• [Problem to work on]: From the first line to the last, return the data exactly as it stands.

• [Data provided]:
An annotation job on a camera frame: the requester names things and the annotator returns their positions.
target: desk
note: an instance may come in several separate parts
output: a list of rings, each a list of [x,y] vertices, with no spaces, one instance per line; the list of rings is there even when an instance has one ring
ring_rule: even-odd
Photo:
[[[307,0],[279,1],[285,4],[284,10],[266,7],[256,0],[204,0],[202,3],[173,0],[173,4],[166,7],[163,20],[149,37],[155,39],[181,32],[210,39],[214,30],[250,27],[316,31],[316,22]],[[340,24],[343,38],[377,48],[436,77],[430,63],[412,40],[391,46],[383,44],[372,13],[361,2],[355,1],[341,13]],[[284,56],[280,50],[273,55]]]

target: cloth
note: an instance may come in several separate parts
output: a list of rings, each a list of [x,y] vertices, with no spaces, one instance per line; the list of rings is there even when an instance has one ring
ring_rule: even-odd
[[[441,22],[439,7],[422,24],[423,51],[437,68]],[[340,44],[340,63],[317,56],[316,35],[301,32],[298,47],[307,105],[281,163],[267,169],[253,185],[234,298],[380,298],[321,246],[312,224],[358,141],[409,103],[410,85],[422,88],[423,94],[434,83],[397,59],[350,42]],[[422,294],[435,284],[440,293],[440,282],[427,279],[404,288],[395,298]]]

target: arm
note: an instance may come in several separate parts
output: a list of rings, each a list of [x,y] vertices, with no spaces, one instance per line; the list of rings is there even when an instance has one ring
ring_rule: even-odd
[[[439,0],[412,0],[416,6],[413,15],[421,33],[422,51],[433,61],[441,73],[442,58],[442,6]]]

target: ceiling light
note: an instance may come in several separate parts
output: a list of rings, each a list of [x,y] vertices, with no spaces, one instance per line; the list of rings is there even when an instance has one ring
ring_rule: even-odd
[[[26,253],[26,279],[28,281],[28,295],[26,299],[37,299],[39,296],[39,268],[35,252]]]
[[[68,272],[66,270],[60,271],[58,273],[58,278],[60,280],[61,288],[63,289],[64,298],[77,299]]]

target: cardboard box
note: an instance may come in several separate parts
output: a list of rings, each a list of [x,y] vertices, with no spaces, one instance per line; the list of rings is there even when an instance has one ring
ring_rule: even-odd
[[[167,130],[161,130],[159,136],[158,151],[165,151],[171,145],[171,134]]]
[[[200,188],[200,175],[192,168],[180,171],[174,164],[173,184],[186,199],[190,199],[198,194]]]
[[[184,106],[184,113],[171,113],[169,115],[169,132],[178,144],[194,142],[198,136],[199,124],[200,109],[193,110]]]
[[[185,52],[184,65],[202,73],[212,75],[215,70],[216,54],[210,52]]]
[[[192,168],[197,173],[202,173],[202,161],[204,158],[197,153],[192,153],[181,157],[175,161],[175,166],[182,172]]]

• [Task result]:
An annotation job on a camera frame: the requester names things and the annotator returns their positions.
target: desk
note: an instance may come in several separate parts
output: a list of rings, each a list of [x,y] vertices, with no spaces, one instance per line; the list of rings is there even when an instance has one ring
ring_rule: even-odd
Photo:
[[[307,0],[279,1],[285,4],[284,10],[266,7],[256,0],[204,0],[202,3],[173,0],[173,4],[166,7],[163,20],[149,37],[155,39],[181,32],[210,39],[214,30],[250,27],[316,31],[316,22]],[[340,24],[343,38],[377,48],[436,77],[430,63],[412,40],[391,46],[383,44],[372,13],[361,2],[355,1],[341,13]],[[284,56],[280,50],[273,55]]]

target: cloth
note: an instance may come in several separate parts
output: a list of rings, each a list of [x,y] vertices, with no spaces, one instance per line; the list of rings is there even when an instance has one ring
ring_rule: even-odd
[[[441,22],[439,7],[422,24],[423,51],[437,68]],[[340,44],[340,63],[317,56],[316,35],[301,32],[298,47],[307,105],[281,163],[267,169],[253,185],[234,298],[380,298],[321,246],[312,224],[358,141],[409,103],[410,85],[422,88],[423,94],[434,83],[397,59],[350,42]],[[422,294],[435,284],[440,293],[440,282],[427,279],[404,288],[395,298]]]

target: arm
note: an instance may come in several separate parts
output: a list of rings, each a list of [x,y] vertices, with no spaces, one instance per line; the list of rings is there even when an instance has one ring
ring_rule: even-odd
[[[439,0],[412,0],[416,6],[413,15],[421,33],[422,51],[433,61],[441,73],[442,58],[442,6]]]

target: ceiling light
note: an instance may come in several separate parts
output: a list of rings, each a list of [x,y] vertices, with no spaces, one instance per line; the list of rings is there even when an instance has one ring
ring_rule: even-odd
[[[26,253],[26,279],[28,281],[28,295],[26,299],[37,299],[39,296],[39,268],[35,252]]]
[[[68,272],[66,270],[60,271],[58,273],[58,278],[60,280],[61,288],[63,289],[64,298],[77,299]]]

target: cardboard box
note: an instance may come in several separate parts
output: a list of rings, each a list of [x,y] vertices, with no spaces, one instance per line; the list of rings is there even when an instance has one ring
ring_rule: even-odd
[[[167,130],[161,130],[159,136],[158,151],[165,151],[171,145],[171,134]]]
[[[200,188],[200,175],[192,168],[180,171],[174,164],[173,184],[186,199],[190,199],[198,194]]]
[[[184,106],[184,113],[171,113],[169,115],[169,132],[178,144],[194,142],[198,136],[199,124],[200,109],[193,110]]]
[[[185,52],[184,65],[202,73],[212,75],[215,70],[216,54],[210,52]]]
[[[192,168],[197,173],[202,173],[202,161],[204,158],[197,153],[192,153],[181,157],[175,161],[175,166],[182,172]]]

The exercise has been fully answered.